François - Ce sont souvent des textes critiques sur plein d'aspects de l'Humanité. On s'est inscrit dans une tendance du moment, initiée par Discharge, qui a écrit des tas de textes sur la guerre. Certains autres titres proviennent de la passion de Norbert et Jean-Claude pour les films d'horreur.

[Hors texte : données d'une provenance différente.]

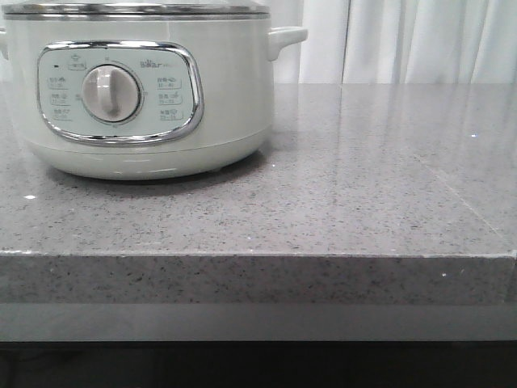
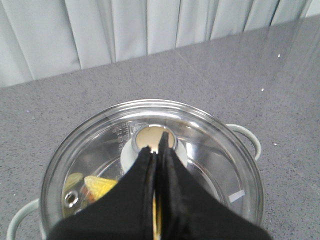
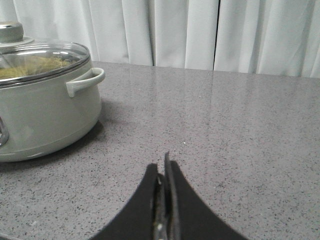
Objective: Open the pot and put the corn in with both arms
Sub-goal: 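Set the glass lid onto the pot with the left gripper, then release the lid knob and raise the left gripper away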
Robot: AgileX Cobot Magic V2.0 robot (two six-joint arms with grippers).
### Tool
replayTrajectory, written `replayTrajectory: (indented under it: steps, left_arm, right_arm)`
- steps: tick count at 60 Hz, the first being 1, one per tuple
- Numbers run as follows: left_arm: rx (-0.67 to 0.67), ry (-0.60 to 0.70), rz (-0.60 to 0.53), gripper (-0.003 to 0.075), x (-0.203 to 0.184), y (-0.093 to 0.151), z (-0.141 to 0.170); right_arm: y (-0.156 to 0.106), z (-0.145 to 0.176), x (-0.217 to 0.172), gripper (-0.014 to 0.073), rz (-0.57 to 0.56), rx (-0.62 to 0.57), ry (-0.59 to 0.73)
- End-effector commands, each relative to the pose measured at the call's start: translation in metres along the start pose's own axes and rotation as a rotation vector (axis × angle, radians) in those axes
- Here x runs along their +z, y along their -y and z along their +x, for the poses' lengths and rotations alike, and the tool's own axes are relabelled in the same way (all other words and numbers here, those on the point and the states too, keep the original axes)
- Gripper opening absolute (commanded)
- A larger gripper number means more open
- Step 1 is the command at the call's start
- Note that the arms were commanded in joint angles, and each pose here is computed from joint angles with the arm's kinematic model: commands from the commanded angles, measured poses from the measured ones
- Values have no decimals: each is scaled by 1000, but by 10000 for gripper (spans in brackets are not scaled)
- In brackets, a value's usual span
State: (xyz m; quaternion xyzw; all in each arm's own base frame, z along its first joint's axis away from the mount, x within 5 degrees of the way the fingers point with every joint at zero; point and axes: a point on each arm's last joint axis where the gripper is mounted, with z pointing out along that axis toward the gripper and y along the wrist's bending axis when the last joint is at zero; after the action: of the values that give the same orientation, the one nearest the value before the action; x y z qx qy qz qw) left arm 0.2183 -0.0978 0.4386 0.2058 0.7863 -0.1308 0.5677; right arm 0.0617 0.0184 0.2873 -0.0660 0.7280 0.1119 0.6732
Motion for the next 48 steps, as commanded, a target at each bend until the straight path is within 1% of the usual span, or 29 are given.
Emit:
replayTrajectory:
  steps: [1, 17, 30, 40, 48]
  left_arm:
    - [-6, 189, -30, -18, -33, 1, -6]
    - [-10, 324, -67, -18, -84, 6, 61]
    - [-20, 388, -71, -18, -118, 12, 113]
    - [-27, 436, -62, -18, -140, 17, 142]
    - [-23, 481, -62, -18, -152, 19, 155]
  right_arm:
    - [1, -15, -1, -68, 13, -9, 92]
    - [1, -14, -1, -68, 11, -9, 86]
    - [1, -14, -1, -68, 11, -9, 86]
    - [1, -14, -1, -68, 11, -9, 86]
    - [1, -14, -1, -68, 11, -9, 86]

Jean-Claude - On voulait faire des textes politisés, mais ils ne l'étaient pas tant que ça. Et puis, on voulait aussi se distinguer des autres dans la forme. Au début, on a décidé que les textes seraient en allemand, ce qui est plutôt mal perçu en France. Même dans le milieu punk, auprès de générations qui n'ont pas connu l'Occupation allemande, il demeure un fond de germanophobie. Je trouve que l'allemand sonne vraiment bien pour une musique comme le hardcore. On a eu aussi quelques textes en anglais. Mais ce sont des langues qu'on ne maîtrisait pas tant que ça. Du coup, ça nous obligeait à écrire des textes plutôt simples. François maîtrisait l'anglais bien mieux que nous, mais il ne nous l'a jamais dit, alors qu'il aurait du corriger nos textes et même s'investir davantage dans l'écriture. Je crois qu'il n'a pas osé. Par contre, je pense que c'est François qui a suggéré de chanter des textes dans d'autres langues, qui nous étaient d'ailleurs parfaitement inconnues. François avait des tas de correspondants dans le monde entier. Du coup, il leur demandait de traduire certains de nos textes dans leur langue.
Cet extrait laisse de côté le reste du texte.